• WORK ITEM
In the listing below, print exactly the lines between the line holding "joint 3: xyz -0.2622" and the line holding "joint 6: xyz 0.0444", inclusive, and no more.
++++++++++++++++++++
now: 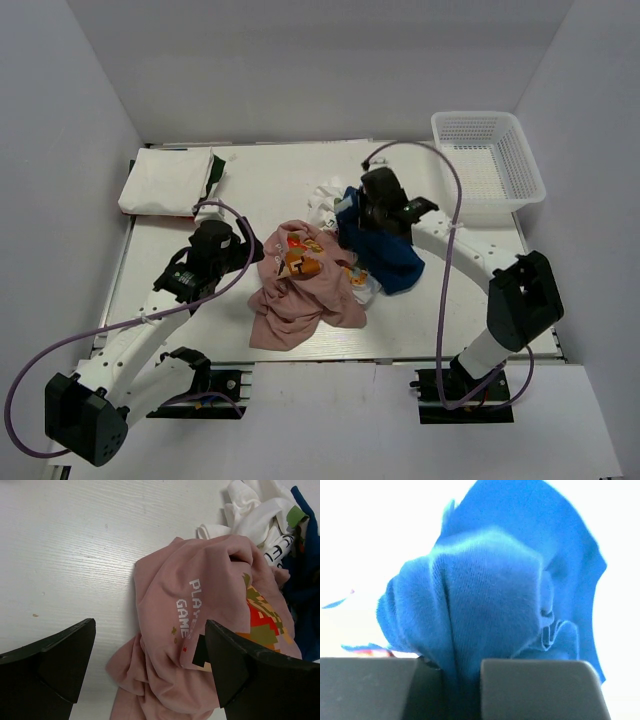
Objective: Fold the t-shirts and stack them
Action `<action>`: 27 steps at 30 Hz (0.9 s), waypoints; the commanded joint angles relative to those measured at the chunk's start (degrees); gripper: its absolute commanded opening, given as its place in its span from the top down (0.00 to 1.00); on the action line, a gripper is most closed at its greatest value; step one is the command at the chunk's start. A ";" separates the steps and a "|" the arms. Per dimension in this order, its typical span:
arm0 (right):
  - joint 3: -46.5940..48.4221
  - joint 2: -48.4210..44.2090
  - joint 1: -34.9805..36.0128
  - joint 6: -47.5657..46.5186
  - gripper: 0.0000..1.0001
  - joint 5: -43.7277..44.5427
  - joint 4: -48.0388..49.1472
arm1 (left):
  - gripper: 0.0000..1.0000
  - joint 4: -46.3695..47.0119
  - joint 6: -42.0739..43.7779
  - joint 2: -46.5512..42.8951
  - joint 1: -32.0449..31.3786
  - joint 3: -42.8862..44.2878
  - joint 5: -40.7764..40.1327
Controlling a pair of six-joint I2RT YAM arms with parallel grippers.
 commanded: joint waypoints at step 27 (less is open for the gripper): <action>47.47 30.36 -37.72 -10.18 0.54 12.32 10.06 | 0.00 3.08 2.68 3.21 0.40 -1.71 -1.00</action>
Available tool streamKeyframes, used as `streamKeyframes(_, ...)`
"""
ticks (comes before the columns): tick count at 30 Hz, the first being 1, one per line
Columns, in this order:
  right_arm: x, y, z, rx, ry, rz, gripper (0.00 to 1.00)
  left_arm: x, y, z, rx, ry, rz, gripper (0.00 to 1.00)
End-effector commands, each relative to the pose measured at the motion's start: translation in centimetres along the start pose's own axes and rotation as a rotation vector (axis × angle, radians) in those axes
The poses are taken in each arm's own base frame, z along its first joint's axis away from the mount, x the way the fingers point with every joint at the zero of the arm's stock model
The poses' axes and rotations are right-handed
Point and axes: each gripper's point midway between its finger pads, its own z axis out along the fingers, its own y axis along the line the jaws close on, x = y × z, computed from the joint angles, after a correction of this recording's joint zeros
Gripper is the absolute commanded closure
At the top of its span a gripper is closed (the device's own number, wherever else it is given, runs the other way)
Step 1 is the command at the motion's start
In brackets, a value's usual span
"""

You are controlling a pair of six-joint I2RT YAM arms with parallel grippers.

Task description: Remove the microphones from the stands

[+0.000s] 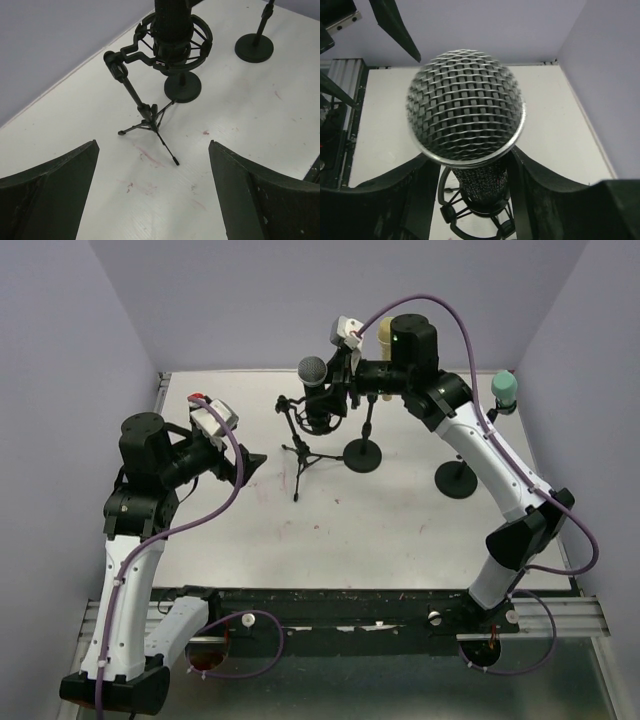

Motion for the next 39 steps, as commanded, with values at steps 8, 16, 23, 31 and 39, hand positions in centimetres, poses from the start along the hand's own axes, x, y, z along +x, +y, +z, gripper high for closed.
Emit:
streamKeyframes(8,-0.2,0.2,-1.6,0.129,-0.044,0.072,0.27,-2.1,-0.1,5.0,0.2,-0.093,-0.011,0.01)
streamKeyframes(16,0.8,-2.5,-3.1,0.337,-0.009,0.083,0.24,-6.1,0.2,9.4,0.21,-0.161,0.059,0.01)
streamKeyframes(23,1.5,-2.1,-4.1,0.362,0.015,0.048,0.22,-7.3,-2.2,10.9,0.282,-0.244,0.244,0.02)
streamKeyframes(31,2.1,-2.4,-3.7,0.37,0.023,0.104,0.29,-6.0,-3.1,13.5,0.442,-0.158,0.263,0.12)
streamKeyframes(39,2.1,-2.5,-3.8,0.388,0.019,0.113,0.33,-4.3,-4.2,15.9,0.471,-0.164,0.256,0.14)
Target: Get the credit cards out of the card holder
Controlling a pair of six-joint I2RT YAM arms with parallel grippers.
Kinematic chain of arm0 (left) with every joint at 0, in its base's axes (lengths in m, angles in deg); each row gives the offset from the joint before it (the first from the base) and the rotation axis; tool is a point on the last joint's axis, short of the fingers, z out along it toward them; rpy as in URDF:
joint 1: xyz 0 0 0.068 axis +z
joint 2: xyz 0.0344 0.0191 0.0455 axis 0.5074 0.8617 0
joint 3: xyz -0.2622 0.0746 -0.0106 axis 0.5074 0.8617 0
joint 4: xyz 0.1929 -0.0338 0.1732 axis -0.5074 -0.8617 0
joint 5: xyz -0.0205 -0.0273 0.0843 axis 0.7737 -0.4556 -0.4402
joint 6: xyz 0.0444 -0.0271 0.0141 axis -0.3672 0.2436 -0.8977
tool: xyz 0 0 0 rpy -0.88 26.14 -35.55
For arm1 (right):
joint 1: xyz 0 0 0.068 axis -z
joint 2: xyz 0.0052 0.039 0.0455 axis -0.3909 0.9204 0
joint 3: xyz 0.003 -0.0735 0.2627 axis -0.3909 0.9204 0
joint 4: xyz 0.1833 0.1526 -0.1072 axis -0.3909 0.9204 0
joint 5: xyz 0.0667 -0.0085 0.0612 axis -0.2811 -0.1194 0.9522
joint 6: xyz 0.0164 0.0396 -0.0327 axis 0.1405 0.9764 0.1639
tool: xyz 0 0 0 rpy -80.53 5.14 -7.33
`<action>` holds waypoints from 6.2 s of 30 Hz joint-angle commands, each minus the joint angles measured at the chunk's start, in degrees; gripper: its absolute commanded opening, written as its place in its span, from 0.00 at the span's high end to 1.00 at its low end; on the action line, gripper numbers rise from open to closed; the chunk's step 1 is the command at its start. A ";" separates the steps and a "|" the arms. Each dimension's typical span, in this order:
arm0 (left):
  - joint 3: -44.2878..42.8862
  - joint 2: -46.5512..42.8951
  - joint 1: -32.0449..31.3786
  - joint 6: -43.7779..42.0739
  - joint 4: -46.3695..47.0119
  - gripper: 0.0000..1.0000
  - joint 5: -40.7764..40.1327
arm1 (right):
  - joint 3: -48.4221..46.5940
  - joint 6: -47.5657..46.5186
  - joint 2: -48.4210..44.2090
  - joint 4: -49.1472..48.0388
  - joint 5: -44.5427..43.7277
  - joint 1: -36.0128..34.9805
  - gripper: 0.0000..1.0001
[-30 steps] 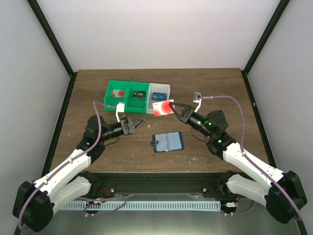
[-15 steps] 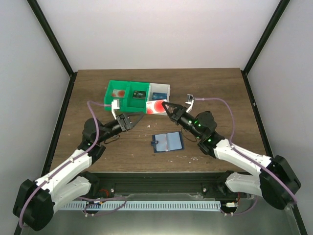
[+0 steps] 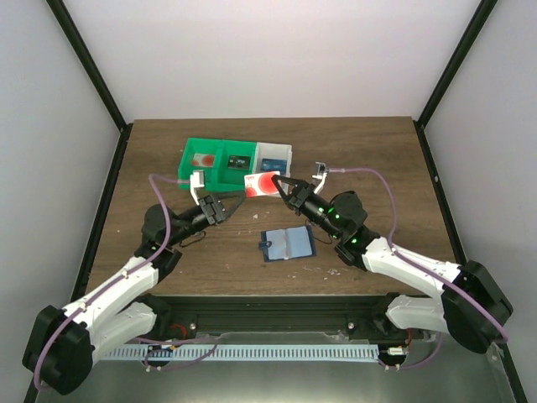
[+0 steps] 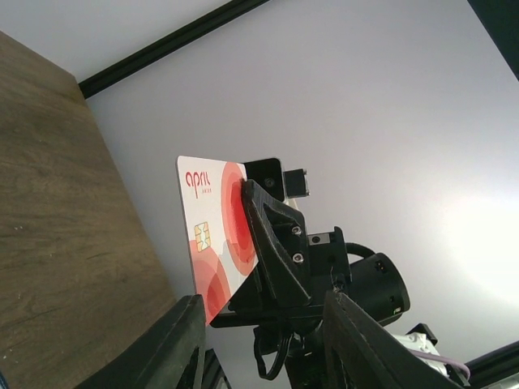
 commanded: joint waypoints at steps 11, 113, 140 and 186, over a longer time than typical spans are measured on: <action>-0.78 1.02 0.08 -0.03 1.54 0.53 1.66 | -2.30 -0.65 -1.02 -0.46 -2.98 -0.75 0.99; -72.10 67.69 33.21 -54.11 -70.85 0.98 -4.56 | 7.19 -26.33 -30.28 37.15 -0.43 -1.24 0.00; -75.93 72.62 30.84 -54.06 -69.92 0.85 -8.09 | 9.14 -24.72 -39.12 42.33 -7.02 -1.23 0.00; -77.90 69.55 30.67 -51.76 -65.19 0.65 -13.90 | 9.39 -21.41 -43.14 47.28 -10.94 -1.23 0.00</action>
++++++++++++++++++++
• EXERCISE RESPONSE
joint 3: xyz -0.2622 0.0746 -0.0106 axis 0.5074 0.8617 0
joint 4: xyz 0.1929 -0.0338 0.1732 axis -0.5074 -0.8617 0
joint 5: xyz -0.0205 -0.0273 0.0843 axis 0.7737 -0.4556 -0.4402
joint 6: xyz 0.0444 -0.0271 0.0141 axis -0.3672 0.2436 -0.8977

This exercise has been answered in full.